This morning I was putting my shoes on to run outdoors for a quick five-minute errand. From across the apartment my daughter Thuy saw me preparing to leave and started waving and wishing me an energetic “G’bye! G’bye!” She’s just a few days shy of twenty-two months old now, and so her mother and I still find this relatively new level of articulateness and situational acuity impressive and adorable.

I assured her I’d be back quickly, then opened the front door and started stepping out of the apartment, but just then she ran over to me with a sudden urgency and said “Kiss!” She tugged on my hand to get me to kneel down, and then gave me a tiny peck on the cheek before saying “G’bye!” again.

It was a wonderful little Father’s Day moment, but more than that it helped crystallize for me what this feeling of having this little girl in my life is like.
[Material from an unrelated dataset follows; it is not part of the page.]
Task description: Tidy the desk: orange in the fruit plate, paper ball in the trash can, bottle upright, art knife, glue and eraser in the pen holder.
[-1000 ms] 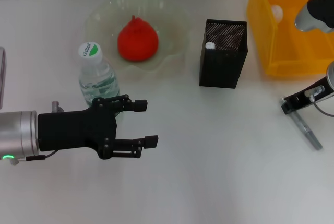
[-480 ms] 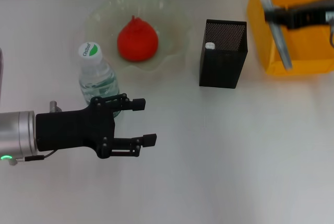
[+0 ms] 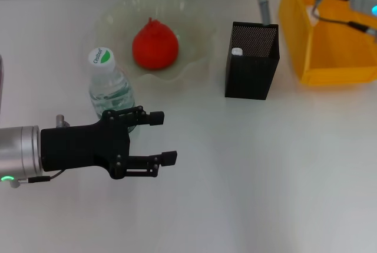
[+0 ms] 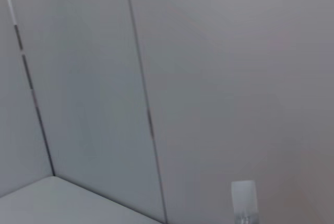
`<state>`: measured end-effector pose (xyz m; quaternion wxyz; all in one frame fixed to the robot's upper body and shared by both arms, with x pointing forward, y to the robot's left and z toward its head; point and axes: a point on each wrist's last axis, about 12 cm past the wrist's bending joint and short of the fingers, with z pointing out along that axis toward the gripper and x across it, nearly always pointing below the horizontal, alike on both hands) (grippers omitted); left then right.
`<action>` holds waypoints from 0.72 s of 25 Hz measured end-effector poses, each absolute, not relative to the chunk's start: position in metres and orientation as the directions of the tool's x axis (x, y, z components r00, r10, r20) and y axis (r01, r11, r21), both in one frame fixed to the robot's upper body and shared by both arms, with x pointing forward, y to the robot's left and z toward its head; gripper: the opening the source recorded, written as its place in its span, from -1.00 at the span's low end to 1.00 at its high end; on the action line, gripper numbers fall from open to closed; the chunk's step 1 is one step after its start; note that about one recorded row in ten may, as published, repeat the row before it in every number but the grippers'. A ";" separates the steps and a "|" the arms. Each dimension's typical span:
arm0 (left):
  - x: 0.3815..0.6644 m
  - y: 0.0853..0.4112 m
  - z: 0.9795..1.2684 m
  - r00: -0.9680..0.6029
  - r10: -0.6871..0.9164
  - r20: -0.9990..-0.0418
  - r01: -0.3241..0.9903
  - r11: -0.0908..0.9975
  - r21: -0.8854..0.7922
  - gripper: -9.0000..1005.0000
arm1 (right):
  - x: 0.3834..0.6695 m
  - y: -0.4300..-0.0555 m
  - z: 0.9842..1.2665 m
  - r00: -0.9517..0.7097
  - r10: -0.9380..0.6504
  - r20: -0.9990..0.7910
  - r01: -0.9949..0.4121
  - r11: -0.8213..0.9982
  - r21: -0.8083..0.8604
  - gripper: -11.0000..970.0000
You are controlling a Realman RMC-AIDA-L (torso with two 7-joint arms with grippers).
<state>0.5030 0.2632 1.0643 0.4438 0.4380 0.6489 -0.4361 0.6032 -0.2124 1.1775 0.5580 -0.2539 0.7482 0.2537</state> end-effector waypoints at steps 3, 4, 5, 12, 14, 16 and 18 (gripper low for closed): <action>0.503 0.263 1.064 -0.225 0.179 -0.958 0.954 0.238 -0.180 0.68 | 0.607 -0.203 1.167 -0.235 -0.095 -0.967 -0.687 0.720 0.096 -0.66; 0.503 0.263 1.064 -0.225 0.177 -0.958 0.954 0.239 -0.180 0.68 | 0.607 -0.204 1.165 -0.241 -0.089 -0.966 -0.685 0.721 0.104 -0.65; 0.503 0.264 1.065 -0.225 0.175 -0.959 0.954 0.241 -0.180 0.68 | 0.607 -0.205 1.164 -0.245 -0.082 -0.966 -0.682 0.723 0.111 -0.65; 0.503 0.266 1.067 -0.220 0.145 -0.965 0.951 0.253 -0.179 0.68 | 0.600 -0.211 1.161 -0.256 -0.074 -0.964 -0.681 0.722 0.125 -0.61; 0.503 0.266 1.067 -0.220 0.138 -0.966 0.950 0.255 -0.180 0.68 | 0.598 -0.213 1.161 -0.256 -0.070 -0.964 -0.682 0.720 0.129 -0.60; 0.502 0.267 1.068 -0.219 0.123 -0.968 0.948 0.262 -0.181 0.68 | 0.594 -0.216 1.162 -0.256 -0.052 -0.965 -0.680 0.720 0.141 -0.40; 0.501 0.269 1.068 -0.220 0.093 -0.971 0.943 0.276 -0.188 0.68 | 0.589 -0.219 1.165 -0.248 -0.031 -0.968 -0.690 0.707 0.154 -0.20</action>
Before parenthood I was preoccupied with escaping mundanity; in my relationships, in my work, in my ambitions of all kinds, I labored to free myself of daily trivialities and strive for bigger and better things. Now the world looks very different. When a quotidian non-event like walking out the front door can become something to cherish for a lifetime, it makes me realize that there is grand import hidden in every little detail of every day, and that in fact the mundane can be unspeakably amazing. Being a parent does this to you.

Happy Father’s Day, everybody.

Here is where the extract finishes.